The Internal Revenue Service announced the cost‑of‑living adjustments affecting dollar limitations for pension plans and other retirement-related items for tax year 2015. Many of the pension plan limitations will change for 2015 because the increase in the cost-of-living index met the statutory thresholds that trigger their adjustment.

The following changes have been taken under the pension plan limitations:

  • Contribution limit of catch-up and deferral elective for employees who participate in 401(k), 403(b), most 457 plans, and the federal government’s Thrift Savings Plan is increased from $17,500 to $18,000 and $5,500 to $6,000 respectively. The additional catch-up contribution limit for individuals aged 50 and over is not subject to an annual cost-of-living adjustment and remains $1,000. Whereas contributions to an Individual Retirement Arrangement (IRA) remains unchanged at $5,500.
  • The deduction for taxpayers who are covered by a workplace retirement plan and have modified adjusted gross incomes (AGI) between USD61,000 and USD71,000, up from USD60,000 and USD70,000 in 2014. For married couples filing jointly, in which the spouse who makes the IRA contribution is covered by a workplace retirement plan, the income phase-out range is USD98,000 to USD118,000, up from USD96,000 to USD116,000.

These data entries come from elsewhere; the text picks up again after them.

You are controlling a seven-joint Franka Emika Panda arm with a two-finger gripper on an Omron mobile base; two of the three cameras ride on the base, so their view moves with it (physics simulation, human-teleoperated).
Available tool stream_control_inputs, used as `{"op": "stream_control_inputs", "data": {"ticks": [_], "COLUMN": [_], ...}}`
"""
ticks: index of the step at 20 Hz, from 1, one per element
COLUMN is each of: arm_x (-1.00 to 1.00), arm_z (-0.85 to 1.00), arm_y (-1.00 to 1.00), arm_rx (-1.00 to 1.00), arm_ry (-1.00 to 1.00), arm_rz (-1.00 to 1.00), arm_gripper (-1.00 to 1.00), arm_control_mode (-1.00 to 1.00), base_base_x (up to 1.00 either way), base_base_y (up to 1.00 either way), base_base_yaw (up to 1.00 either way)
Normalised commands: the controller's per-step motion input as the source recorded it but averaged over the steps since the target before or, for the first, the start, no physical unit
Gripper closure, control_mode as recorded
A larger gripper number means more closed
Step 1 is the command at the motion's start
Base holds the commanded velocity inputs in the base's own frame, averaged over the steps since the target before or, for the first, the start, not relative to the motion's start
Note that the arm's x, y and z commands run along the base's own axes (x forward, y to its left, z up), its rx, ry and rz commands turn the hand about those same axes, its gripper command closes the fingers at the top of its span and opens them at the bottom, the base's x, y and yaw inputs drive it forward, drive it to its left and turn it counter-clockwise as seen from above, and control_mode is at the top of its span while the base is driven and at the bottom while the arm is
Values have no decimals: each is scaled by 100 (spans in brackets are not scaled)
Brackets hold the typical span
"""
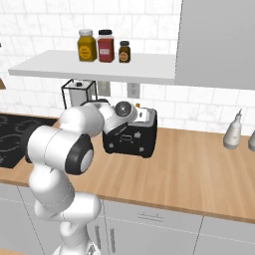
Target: Start the toaster. Once the lever pops up, take the bread to the plate on the dining counter.
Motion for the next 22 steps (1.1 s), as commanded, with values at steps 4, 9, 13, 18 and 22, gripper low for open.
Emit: {"op": "stream_control_inputs", "data": {"ticks": [4, 9, 13, 18, 22], "arm_x": [4, 0, 0, 0, 0], "arm_z": [0, 0, 0, 0, 0], "arm_y": [0, 0, 0, 0, 0], "arm_rx": [0, 0, 0, 0, 0], "arm_ry": [0, 0, 0, 0, 0], "arm_rz": [0, 0, 0, 0, 0], "arm_gripper": [-100, -100, 100, 100, 100], "arm_control_mode": [-100, -100, -100, -100, -100], "base_base_x": [0, 0, 0, 0, 0], "base_base_y": [0, 0, 0, 0, 0], "base_base_yaw": [0, 0, 0, 0, 0]}}
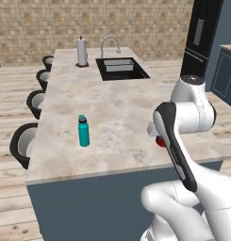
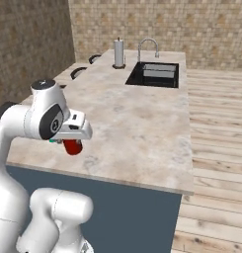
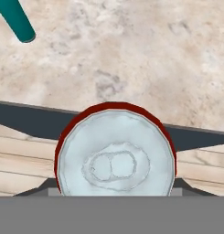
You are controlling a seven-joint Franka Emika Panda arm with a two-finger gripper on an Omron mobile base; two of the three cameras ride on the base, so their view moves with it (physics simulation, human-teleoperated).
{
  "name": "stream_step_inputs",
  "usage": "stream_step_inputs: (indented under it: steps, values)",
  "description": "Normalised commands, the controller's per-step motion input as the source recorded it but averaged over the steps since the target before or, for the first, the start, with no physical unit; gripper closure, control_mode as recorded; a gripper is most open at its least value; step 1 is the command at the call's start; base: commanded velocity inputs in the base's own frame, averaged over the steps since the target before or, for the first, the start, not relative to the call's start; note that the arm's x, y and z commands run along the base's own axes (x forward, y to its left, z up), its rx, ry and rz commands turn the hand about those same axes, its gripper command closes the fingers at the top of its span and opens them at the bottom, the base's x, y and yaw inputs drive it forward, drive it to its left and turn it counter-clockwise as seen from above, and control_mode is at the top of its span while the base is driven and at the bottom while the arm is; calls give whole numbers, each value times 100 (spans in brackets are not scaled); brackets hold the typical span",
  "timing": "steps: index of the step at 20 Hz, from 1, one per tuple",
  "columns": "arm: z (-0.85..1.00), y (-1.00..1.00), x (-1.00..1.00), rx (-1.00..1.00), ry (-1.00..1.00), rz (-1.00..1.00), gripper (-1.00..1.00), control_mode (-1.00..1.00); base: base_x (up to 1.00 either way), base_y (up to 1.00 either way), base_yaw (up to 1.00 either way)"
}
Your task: Move the drinks to the dining counter.
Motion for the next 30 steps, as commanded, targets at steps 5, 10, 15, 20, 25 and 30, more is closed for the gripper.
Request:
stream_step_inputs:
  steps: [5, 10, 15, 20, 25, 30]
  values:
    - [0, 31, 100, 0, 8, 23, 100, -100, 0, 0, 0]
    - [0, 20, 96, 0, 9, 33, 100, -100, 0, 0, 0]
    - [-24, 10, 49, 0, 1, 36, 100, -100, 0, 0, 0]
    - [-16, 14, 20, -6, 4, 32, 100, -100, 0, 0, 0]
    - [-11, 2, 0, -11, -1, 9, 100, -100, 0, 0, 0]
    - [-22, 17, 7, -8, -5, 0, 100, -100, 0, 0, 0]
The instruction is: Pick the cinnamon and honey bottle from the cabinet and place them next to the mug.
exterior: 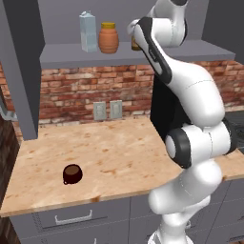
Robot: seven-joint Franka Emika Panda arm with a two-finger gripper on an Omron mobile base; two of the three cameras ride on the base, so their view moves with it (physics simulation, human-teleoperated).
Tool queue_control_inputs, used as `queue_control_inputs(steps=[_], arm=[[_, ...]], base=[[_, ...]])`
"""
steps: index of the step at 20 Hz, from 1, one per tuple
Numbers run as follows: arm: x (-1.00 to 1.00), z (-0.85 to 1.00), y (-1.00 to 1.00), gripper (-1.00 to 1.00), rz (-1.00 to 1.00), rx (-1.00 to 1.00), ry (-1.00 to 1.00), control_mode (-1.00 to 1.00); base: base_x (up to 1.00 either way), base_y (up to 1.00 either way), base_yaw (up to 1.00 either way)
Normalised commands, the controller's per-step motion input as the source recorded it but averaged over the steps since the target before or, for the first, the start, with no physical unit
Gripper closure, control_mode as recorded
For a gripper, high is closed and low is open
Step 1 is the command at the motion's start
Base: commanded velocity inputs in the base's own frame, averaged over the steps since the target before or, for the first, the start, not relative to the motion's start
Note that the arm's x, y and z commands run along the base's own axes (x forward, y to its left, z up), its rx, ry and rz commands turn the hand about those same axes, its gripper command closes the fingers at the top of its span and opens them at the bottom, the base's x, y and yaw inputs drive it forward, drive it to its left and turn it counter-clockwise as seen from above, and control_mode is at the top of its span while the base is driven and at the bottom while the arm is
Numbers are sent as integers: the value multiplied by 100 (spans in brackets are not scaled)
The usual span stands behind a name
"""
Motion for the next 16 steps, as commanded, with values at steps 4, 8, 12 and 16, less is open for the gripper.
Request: queue_control_inputs(steps=[4, 8, 12, 16], arm=[[29, 0, 0, -100, 0, 0, 2, -100], [24, -3, 0, -100, 0, 0, 3, -100], [10, -3, 0, -100, 0, 0, 3, -100], [7, 0, 0, -100, 0, 0, 1, -100]], base=[[0, 0, 0], [0, 0, 0], [0, 0, 0], [0, 0, 0]])
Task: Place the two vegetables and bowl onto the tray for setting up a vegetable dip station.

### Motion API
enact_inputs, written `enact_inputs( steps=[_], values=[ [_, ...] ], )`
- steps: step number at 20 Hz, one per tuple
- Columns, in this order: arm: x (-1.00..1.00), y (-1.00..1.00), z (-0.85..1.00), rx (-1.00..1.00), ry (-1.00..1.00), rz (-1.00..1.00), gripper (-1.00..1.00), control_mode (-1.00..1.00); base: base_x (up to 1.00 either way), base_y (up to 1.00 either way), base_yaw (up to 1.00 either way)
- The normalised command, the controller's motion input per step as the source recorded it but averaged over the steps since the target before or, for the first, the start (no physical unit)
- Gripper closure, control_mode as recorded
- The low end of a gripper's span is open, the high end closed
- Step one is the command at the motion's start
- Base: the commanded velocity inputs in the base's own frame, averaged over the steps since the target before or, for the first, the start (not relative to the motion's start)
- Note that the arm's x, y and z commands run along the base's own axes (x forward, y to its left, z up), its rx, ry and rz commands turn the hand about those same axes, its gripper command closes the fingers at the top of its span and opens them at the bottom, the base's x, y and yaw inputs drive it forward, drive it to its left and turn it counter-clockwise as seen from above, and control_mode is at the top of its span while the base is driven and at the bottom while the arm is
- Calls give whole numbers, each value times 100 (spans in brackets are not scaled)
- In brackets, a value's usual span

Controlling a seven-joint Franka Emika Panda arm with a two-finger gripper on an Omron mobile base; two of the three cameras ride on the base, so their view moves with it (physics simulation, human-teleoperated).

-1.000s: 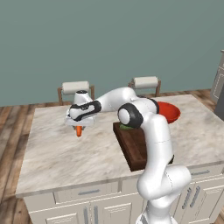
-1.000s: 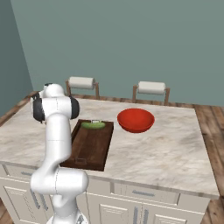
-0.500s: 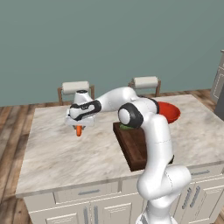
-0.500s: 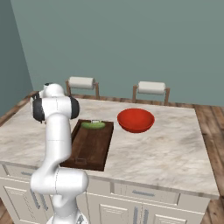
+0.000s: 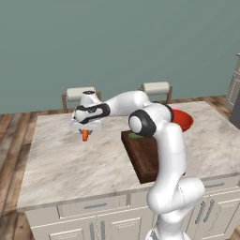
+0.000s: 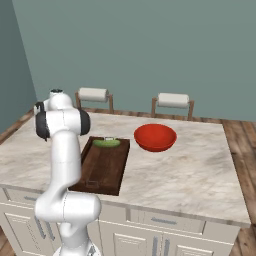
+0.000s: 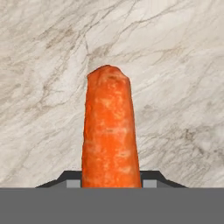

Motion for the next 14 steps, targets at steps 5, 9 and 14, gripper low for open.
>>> enact_inputs(
  steps=[5, 9, 14],
  values=[
    [0, -9, 38, 0, 0, -12, 100, -100, 0, 0, 0],
    [-9, -9, 19, 0, -2, -13, 100, -100, 0, 0, 0],
    [-11, -16, 15, 0, -1, -17, 100, -100, 0, 0, 0]
  ],
)
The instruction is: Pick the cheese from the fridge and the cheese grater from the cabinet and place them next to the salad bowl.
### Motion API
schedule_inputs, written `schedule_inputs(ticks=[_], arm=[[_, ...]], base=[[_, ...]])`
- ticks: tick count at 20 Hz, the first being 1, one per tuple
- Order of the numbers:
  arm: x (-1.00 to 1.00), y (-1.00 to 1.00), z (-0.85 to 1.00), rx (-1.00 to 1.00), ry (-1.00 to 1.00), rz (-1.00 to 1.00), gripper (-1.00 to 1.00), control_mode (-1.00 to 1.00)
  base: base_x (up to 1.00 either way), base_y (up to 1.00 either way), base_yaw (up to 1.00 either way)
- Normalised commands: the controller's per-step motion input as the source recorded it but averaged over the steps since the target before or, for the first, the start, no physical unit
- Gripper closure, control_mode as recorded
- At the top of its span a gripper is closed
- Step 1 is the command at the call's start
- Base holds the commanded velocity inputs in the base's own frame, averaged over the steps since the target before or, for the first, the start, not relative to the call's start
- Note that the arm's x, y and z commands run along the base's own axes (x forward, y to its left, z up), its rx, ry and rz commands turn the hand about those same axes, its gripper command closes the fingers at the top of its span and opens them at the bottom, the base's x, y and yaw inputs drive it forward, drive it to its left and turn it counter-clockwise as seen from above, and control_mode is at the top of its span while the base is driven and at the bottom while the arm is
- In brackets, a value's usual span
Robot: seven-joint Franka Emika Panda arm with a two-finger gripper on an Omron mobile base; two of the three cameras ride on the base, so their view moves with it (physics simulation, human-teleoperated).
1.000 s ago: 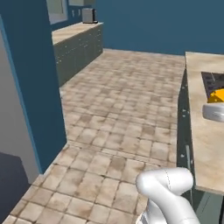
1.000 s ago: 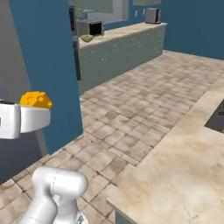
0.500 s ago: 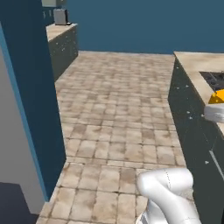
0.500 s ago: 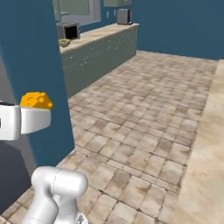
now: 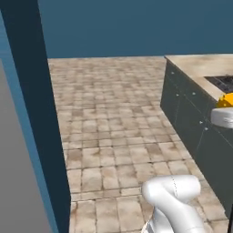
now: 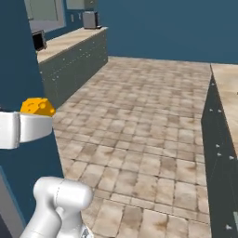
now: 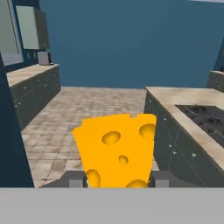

  • The AGI phase-out range for taxpayers making contributions to a Roth IRA is $183,000 to $193,000 for married couples filing jointly, up from $181,000 to $191,000 in 2014. For singles the income phase-out range is $116,000 to $131,000, up from $114,000 to $129,000.
  • The AGI limit for the saver’s credit low- and moderate-income workers is $61,000 for married couples filing jointly, up from $60,000 in 2014; $45,750 for heads of household, up from $45,000; and $30,500 for married individuals filing separately and for singles, up from $30,000.